- Nickname: Jerri
- Born: January 4, 1909 Devon, England
- Died: August 28, 2002 (aged 93)
- Allegiance: Canada
- Branch: Army
- Rank: Commandant (Halifax Women's Service Corps), Private (Canadian Women's Army Corps)
- Awards: 1939–1945 Star, Italy Star, Defence medal, Canadian Forces' Decoration

= Jerri Mumford =

British-born Canadian World War II servicewoman

Minnie "Jerri" Mumford (1909–2002) was a British-born Canadian World War II servicewoman. After serving as Commandant of the Halifax Women's Service Corps, an early Atlantic Canadian women's army corps, Mumford subsequently joined the Canadian Women's Army Corps (CWAC). She served overseas for three years, and was one of the only CWAC members chosen to accompany the invading Allied forces to Italy in 1944.

== Early life ==
Mumford was born January 4, 1909, in Devon, England. In 1930, Mumford immigrated to Canada and began working as a governess, teaching the children of a naval lieutenant.

== Career ==
In 1938, Mumford began to be interested in the idea of forming a women's army corps. Two years later she became Commandant of the Halifax Women's Service Corps, an early Atlantic Canadian predecessor to the Canadian Women's Army Corps (CWAC). The Halifax Women's Service Corps was organized much like the Auxiliary Territorial Service. Mumford was in charge of over 250 women members. On Armistice Day, 1940, Mumford's Halifax Corps marched in uniform to the cenotaph in Halifax Grand Parade, the first time a group of women had ever participated in the service this way.

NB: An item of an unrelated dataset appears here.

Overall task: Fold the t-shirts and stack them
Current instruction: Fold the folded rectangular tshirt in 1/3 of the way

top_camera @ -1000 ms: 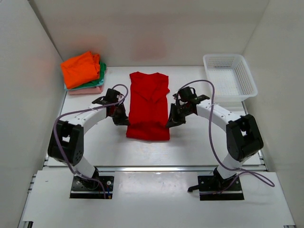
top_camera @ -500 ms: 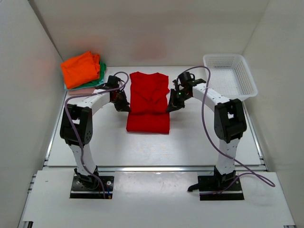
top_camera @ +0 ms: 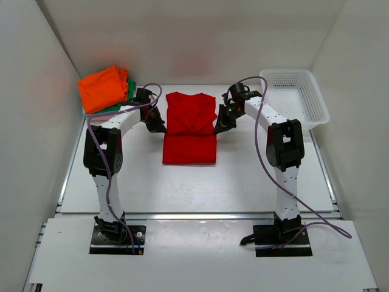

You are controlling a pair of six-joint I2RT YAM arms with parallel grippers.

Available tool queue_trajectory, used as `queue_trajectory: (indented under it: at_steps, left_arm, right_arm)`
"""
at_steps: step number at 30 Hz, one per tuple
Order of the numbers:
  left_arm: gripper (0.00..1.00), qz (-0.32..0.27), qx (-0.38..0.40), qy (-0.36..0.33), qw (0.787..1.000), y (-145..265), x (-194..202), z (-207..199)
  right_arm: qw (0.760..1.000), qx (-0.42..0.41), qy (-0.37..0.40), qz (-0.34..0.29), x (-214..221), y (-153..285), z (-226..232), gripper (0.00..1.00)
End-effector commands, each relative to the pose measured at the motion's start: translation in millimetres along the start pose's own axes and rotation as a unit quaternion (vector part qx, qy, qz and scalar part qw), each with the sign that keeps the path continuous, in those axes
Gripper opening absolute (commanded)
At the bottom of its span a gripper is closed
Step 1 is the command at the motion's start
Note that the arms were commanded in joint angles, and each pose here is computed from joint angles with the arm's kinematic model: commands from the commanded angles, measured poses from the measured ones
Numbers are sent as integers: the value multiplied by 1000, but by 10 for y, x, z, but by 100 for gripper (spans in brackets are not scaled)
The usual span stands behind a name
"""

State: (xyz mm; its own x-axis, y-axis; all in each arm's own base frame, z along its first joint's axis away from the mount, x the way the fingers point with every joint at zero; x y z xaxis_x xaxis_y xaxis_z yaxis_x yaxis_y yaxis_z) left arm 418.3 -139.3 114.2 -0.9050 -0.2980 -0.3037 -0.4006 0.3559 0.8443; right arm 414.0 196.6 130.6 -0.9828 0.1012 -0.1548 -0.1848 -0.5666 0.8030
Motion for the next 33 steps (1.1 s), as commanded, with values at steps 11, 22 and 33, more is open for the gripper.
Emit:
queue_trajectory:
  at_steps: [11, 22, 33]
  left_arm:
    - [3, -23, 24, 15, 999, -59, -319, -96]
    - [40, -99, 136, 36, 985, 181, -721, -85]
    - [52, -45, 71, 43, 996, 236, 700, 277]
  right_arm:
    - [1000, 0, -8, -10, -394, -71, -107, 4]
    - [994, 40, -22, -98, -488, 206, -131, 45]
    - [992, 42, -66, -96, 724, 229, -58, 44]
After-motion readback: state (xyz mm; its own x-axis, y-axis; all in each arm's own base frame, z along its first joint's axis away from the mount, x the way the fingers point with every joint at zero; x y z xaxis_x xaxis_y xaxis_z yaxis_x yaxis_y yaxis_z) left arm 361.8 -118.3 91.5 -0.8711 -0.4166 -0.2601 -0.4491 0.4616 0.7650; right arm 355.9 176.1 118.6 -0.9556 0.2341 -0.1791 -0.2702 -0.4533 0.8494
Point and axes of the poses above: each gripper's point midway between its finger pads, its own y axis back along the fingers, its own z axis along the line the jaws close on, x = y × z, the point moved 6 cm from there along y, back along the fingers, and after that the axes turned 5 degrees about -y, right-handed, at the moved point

When CWAC was established in 1941, Mumford left Halifax and travelled west to enlist in the new corps as a private. She was sent to England aboard the Queen Elizabeth I, and for two years Mumford worked at the office of the Judge Advocate General at Canadian Military headquarters. As the bombing raids hit London, Mumford also headed a barracks fire team, and was responsible for directing fire hoses at the buildings that were worst damaged.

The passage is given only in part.